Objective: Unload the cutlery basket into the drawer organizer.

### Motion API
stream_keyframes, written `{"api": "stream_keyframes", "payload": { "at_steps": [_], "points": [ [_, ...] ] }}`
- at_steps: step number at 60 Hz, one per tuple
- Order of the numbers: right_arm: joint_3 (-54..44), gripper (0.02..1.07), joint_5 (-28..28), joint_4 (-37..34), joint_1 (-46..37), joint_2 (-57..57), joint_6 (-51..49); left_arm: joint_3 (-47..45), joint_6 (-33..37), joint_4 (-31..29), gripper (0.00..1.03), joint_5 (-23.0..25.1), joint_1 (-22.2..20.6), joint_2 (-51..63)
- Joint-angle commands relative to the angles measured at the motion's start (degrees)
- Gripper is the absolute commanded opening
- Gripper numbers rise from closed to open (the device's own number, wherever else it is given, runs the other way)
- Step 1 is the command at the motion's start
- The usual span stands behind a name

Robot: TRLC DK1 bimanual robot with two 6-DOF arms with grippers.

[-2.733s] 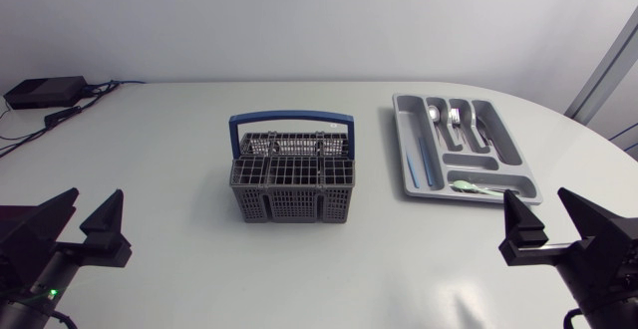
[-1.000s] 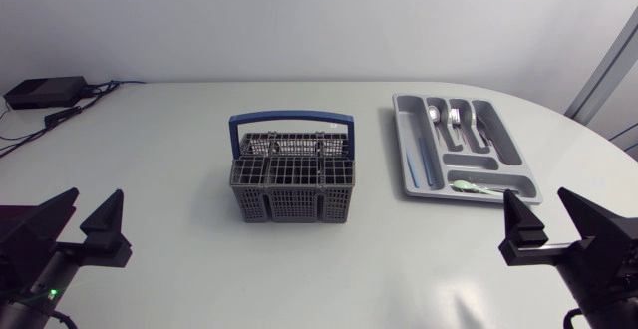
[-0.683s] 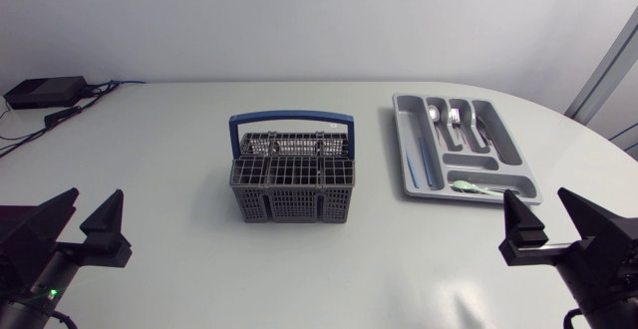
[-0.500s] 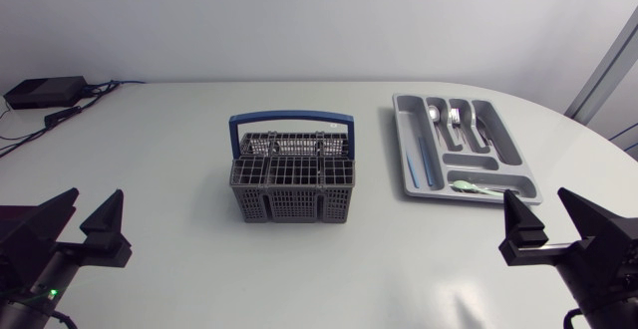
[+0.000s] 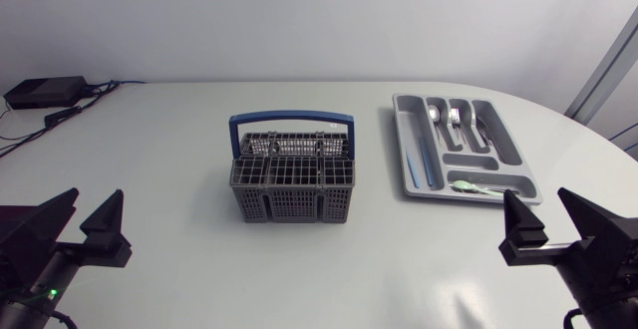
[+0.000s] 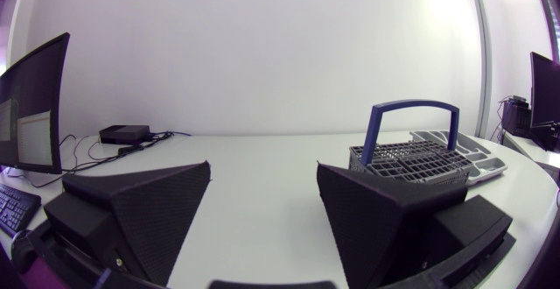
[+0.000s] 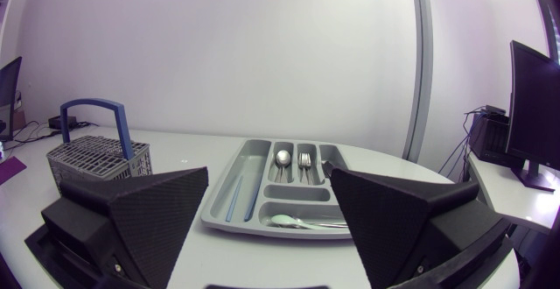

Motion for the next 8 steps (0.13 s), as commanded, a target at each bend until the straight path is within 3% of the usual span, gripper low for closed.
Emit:
{"api": "stream_keyframes", "payload": {
  "at_steps": [1,8],
  "points": [
    [-1.15,1.03,0.32,0.99,0.45,-0.27,1.48,-1.17,-1.43,0.93,0.99,-0.1,-0.3,-0.36],
    [-1.15,1.03,0.32,0.99,0.45,-0.27,1.48,-1.17,-1.43,0.93,0.99,-0.1,-0.3,-0.36]
  ]
}}
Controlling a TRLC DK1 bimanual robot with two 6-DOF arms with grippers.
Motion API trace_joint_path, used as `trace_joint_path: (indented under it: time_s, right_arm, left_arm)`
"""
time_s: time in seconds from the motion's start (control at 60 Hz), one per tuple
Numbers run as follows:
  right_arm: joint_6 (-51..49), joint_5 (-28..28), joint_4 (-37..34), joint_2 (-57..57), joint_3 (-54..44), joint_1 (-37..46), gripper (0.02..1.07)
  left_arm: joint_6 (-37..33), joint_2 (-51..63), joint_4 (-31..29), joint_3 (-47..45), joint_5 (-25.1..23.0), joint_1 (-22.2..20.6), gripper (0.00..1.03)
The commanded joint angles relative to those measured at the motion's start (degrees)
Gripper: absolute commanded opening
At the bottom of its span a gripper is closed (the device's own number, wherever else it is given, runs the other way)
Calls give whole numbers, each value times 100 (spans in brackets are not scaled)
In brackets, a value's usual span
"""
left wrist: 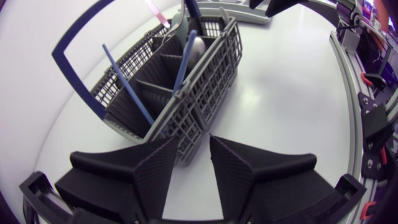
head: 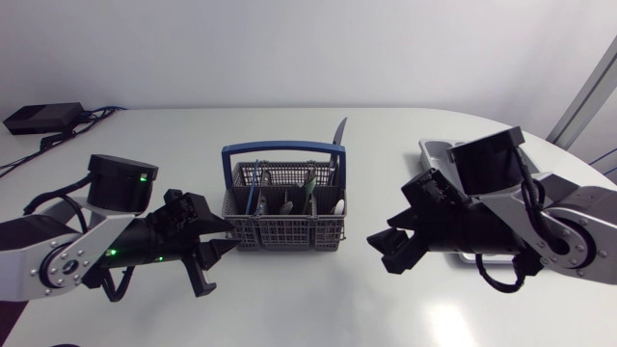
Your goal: Sort the cutlery from the basket into the organizer compartments.
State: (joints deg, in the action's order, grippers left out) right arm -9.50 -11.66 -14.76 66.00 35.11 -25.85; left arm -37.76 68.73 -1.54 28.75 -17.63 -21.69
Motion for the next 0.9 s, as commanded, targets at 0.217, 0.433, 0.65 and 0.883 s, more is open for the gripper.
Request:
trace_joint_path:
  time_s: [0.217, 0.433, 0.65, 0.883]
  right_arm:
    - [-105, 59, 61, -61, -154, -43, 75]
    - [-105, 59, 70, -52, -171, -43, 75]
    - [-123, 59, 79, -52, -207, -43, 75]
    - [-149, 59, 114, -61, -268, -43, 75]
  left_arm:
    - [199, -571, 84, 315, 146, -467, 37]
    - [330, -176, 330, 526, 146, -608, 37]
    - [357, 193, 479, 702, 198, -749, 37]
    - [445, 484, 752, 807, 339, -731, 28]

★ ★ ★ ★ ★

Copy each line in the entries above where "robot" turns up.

Robot: TRLC DK1 bimanual robot with two 6-DOF arms with grippers.
Controlling a TRLC DK1 bimanual robot with two 6-DOF arms with grippers.

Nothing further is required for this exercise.